[BRIEF]: When you spot the word "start" in a line of the data below, copy that line.

** Opening INFORMATION PROVIDED block **

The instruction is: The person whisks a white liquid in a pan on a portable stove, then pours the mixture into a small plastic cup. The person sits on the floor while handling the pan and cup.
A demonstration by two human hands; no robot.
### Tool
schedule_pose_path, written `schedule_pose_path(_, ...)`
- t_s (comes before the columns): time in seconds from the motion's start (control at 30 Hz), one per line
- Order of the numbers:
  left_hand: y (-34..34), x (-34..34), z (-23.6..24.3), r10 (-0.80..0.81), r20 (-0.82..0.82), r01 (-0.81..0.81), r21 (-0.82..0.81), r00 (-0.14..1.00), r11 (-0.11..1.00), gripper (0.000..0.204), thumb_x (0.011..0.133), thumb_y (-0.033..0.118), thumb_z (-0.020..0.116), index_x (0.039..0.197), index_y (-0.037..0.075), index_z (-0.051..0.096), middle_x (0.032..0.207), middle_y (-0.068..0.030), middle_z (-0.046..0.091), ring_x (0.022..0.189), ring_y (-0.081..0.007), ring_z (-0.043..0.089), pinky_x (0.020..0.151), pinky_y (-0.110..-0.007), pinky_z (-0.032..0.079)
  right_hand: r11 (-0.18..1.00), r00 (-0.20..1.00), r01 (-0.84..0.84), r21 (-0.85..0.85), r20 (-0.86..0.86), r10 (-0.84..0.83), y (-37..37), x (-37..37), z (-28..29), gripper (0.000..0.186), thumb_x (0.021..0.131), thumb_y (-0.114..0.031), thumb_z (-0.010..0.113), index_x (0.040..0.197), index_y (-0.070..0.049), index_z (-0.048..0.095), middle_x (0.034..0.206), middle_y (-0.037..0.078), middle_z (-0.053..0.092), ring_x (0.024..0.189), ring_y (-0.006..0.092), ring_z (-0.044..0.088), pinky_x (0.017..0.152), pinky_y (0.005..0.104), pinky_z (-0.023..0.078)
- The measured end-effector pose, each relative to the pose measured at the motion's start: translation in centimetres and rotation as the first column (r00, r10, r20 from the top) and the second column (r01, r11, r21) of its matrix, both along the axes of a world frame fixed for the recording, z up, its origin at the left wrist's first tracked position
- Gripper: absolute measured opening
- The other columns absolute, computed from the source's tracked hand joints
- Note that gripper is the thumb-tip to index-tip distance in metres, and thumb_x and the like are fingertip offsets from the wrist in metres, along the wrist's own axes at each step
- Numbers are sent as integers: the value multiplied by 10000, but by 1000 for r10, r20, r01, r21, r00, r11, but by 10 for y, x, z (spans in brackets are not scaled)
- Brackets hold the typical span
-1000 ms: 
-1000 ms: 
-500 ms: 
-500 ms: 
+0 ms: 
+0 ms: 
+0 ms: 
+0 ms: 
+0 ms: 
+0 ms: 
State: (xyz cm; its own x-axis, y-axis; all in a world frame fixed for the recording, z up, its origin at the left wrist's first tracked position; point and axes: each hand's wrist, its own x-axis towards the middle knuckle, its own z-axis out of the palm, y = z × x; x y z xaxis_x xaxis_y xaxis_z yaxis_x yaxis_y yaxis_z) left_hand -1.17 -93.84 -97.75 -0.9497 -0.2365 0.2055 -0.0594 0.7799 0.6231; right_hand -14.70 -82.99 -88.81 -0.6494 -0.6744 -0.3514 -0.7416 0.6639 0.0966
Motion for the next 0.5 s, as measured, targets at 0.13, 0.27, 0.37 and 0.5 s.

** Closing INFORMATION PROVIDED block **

[FINISHED TASK]:
- t_s (comes before the columns): time in seconds from the motion's start (control at 30 Hz), one per line
- The measured end-effector pose, each relative to the pose measured at the motion's start: translation in centimetres and rotation as the first column (r00, r10, r20 from the top) and the second column (r01, r11, r21) of its matrix, both along the axes of a world frame fixed for the recording, z up, its origin at the left wrist's first tracked position

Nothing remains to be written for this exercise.